Start of Provided data

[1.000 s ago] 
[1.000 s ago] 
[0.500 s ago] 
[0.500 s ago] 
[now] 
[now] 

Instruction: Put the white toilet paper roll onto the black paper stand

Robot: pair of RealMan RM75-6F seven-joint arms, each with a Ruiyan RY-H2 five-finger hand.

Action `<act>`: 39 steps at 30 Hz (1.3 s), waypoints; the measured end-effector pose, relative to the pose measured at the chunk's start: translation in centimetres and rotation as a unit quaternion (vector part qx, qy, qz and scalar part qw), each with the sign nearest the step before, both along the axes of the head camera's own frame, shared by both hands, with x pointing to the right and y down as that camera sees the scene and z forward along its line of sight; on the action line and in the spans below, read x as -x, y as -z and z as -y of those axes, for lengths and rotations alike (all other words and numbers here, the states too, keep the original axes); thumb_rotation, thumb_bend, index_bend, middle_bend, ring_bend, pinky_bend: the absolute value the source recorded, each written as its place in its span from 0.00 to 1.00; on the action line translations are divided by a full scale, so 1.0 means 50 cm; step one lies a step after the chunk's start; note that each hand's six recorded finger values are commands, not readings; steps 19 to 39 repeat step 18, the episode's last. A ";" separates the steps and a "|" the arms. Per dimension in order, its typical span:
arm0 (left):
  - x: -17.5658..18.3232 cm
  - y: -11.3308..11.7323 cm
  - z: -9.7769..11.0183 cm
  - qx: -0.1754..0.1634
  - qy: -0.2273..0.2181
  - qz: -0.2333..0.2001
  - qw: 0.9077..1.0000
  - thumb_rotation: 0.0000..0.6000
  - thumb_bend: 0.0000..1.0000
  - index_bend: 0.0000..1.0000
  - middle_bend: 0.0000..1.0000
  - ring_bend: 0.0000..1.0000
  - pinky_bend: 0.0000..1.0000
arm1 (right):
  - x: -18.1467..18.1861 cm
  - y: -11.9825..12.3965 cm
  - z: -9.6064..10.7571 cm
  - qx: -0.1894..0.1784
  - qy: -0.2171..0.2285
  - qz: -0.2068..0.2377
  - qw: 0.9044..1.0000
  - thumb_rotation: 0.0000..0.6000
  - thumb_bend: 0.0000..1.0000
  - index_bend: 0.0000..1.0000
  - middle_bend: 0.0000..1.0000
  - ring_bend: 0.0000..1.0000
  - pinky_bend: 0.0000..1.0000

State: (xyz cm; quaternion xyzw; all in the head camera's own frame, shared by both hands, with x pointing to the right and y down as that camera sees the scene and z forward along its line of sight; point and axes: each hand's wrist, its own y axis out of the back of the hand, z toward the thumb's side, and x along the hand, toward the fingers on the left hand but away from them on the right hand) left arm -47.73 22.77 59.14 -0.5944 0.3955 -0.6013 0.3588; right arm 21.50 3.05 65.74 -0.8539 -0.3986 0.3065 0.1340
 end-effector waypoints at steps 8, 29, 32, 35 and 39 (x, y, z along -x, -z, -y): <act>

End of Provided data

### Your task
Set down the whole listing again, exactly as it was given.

### Answer
[1.000 s ago] 
[1.000 s ago] 
[0.500 s ago] 
[0.500 s ago] 
[now] 
[now] 

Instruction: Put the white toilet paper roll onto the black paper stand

Robot: pair of RealMan RM75-6F seven-joint arms, each with a Ruiyan RY-H2 five-finger hand.

Action `<act>`: 39 steps at 30 Hz (1.3 s), waypoints; the measured end-effector pose, relative to the pose measured at the chunk's start: translation in centimetres and rotation as a unit quaternion (vector part qx, qy, qz and scalar part qw), each with the sign nearest the step before, both along the axes of the head camera's own frame, shared by both hands, with x pointing to the right and y down as that camera sees the scene and z forward along its line of sight; on the action line and in the spans below, read x as -x, y as -z and z as -y of those axes, for lengths and rotations alike (all other words and numbers here, the states too, keep the original axes); thumb_rotation, thumb_bend, index_bend, middle_bend, ring_bend, pinky_bend: the absolute value the source recorded, each written as its place in its span from 0.00 to 1.00; on the action line translations are divided by a full scale, so 1.0 means 50 cm; step one lies a step after the chunk's start; note that each hand's six recorded finger values are commands, not readings; steps 19 to 39 repeat step 18, the episode's last. A ";" separates the steps and a "|" the arms. Per dimension in order, its typical span:
arm0 (left):
  - x: -17.5658..18.3232 cm
  - y: -11.3308..11.7323 cm
  - z: -9.7769..11.0183 cm
  - qx: -0.1754..0.1634
  - qy: -0.2273..0.2181
  - qz: -0.2333..0.2001
  - qw: 0.9077..1.0000
  - thumb_rotation: 0.0000..0.6000
  - thumb_bend: 0.0000..1.0000
  - index_bend: 0.0000..1.0000
  - middle_bend: 0.0000..1.0000
  - ring_bend: 0.0000..1.0000
  - pinky_bend: 0.0000..1.0000
arm1 (right):
  - x: -18.1467..18.1861 cm
  - y: -11.9825..12.3965 cm
  - z: -9.6064..10.7571 cm
  - qx: -0.1894..0.1784
  - qy: -0.2171..0.2285
  - qz: -0.2068..0.2377
  - qw: 0.9044..1.0000
  - thumb_rotation: 0.0000..0.6000
  - thumb_bend: 0.0000..1.0000
  - index_bend: 0.0000..1.0000
  - middle_bend: 0.0000..1.0000
  - ring_bend: 0.0000..1.0000
  - pinky_bend: 0.0000..1.0000

State: (xyz cm; quaternion xyzw; all in the head camera's own frame, shared by both hands, with x pointing to the right and y down as that camera sees the scene and z forward along its line of sight; point and axes: each hand's wrist, its own y axis out of the back of the hand, z toward the thumb's side, and x along the hand, toward the fingers on the left hand but away from them on the right hand) left arm -47.73 22.77 59.14 -0.5944 0.3955 -0.6013 0.3588; right arm 21.50 3.05 65.74 -0.8539 -0.3986 0.3065 0.1340
 end-effector waypoints at steps 8, 29, 32, 35 and 39 (x, y, z along -x, -z, -y): <act>

No more output is expected for this exercise.